▶ _What the task asks_: Go through the listing beneath this task and return every line that carries the string "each".

-- -- --

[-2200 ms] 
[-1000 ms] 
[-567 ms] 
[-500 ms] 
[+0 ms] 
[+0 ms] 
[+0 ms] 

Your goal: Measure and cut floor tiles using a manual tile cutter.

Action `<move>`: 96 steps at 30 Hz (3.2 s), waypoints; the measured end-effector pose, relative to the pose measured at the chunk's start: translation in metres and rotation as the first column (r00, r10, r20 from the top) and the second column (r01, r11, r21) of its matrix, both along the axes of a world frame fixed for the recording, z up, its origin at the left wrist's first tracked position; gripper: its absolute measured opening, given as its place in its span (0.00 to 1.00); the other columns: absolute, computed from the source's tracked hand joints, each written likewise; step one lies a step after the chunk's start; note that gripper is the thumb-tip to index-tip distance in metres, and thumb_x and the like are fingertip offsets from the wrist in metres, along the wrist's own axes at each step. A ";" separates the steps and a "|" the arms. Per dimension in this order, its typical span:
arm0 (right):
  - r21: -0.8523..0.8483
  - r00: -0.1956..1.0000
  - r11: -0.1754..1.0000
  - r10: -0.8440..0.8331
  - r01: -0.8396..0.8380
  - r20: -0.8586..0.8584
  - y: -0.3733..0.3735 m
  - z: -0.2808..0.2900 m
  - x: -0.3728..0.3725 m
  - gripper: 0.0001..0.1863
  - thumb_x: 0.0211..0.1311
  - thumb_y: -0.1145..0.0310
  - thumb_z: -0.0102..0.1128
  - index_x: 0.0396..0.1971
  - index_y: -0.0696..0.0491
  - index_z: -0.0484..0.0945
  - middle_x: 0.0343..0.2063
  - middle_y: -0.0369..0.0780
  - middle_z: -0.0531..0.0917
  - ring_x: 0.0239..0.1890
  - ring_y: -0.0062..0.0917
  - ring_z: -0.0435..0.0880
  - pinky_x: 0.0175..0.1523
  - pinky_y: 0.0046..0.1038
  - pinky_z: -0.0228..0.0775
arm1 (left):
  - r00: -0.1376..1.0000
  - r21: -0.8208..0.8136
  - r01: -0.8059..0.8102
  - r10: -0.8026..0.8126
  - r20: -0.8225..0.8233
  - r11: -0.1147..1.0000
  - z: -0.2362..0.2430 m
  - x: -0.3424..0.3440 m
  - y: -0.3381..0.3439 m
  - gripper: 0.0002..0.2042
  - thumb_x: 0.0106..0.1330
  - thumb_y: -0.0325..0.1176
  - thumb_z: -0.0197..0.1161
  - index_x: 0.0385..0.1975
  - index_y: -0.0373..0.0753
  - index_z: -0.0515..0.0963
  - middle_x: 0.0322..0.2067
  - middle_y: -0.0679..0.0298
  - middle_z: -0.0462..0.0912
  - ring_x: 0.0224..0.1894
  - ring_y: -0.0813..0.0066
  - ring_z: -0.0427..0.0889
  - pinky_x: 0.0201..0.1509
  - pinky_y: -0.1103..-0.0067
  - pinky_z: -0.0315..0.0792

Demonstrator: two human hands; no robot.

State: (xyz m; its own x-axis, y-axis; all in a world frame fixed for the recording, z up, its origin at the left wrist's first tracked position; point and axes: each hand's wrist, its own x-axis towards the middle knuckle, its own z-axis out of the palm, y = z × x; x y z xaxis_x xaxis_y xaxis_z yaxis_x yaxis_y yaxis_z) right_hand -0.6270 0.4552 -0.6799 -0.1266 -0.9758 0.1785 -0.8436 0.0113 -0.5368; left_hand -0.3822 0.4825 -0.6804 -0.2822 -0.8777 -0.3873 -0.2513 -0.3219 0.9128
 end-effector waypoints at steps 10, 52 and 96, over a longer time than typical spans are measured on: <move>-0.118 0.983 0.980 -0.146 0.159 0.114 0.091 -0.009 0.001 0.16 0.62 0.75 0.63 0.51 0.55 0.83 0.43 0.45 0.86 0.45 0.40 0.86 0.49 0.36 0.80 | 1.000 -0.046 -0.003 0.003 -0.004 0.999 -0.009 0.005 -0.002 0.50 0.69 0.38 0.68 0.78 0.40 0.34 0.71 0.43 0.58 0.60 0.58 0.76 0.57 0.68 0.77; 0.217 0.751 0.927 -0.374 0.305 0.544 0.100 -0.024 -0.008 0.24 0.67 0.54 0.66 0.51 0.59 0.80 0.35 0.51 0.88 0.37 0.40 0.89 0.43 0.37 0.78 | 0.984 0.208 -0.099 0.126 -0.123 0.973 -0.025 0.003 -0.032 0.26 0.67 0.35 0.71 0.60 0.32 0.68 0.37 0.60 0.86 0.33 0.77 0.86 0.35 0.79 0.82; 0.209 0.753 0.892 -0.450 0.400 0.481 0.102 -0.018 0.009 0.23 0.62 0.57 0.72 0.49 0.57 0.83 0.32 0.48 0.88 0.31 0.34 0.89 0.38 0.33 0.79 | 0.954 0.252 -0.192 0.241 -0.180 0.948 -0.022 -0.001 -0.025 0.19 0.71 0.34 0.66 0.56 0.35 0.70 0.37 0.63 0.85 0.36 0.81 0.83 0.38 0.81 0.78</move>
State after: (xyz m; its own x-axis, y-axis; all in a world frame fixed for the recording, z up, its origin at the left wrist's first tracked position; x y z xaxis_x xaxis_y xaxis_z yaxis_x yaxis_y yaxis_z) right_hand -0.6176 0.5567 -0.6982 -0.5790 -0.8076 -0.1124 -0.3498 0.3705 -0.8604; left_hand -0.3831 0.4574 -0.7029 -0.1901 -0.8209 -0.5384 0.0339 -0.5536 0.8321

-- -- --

▶ _Result of this task_:
Action `<move>`: 96 steps at 30 Hz (3.2 s), waypoints; the measured end-effector pose, relative to the pose measured at the chunk's start: translation in metres and rotation as the first column (r00, r10, r20 from the top) and the second column (r01, r11, r21) of its matrix, both along the axes of a world frame fixed for the recording, z up, its origin at the left wrist's first tracked position; gripper: its absolute measured opening, given as its place in its span (0.00 to 1.00); the other columns: absolute, computed from the source's tracked hand joints, each written likewise; step one lies a step after the chunk's start; note that gripper is the thumb-tip to index-tip distance in metres, and thumb_x and the like are fingertip offsets from the wrist in metres, along the wrist's own axes at each step. A ";" separates the steps and a "|" the arms. Per dimension in this order, its typical span:
State: (xyz m; its own x-axis, y-axis; all in a world frame fixed for the recording, z up, its origin at the left wrist's first tracked position; point and axes: each hand's wrist, its own x-axis towards the middle knuckle, its own z-axis out of the palm, y = z × x; x y z xaxis_x xaxis_y xaxis_z yaxis_x yaxis_y yaxis_z) right_hand -0.6270 0.4552 -0.6799 -0.1266 -0.9758 0.1785 -0.8436 0.0113 -0.5368; left_hand -0.3822 0.4825 -0.6804 -0.2822 -0.8777 -0.3873 -0.2513 -0.3219 0.9128

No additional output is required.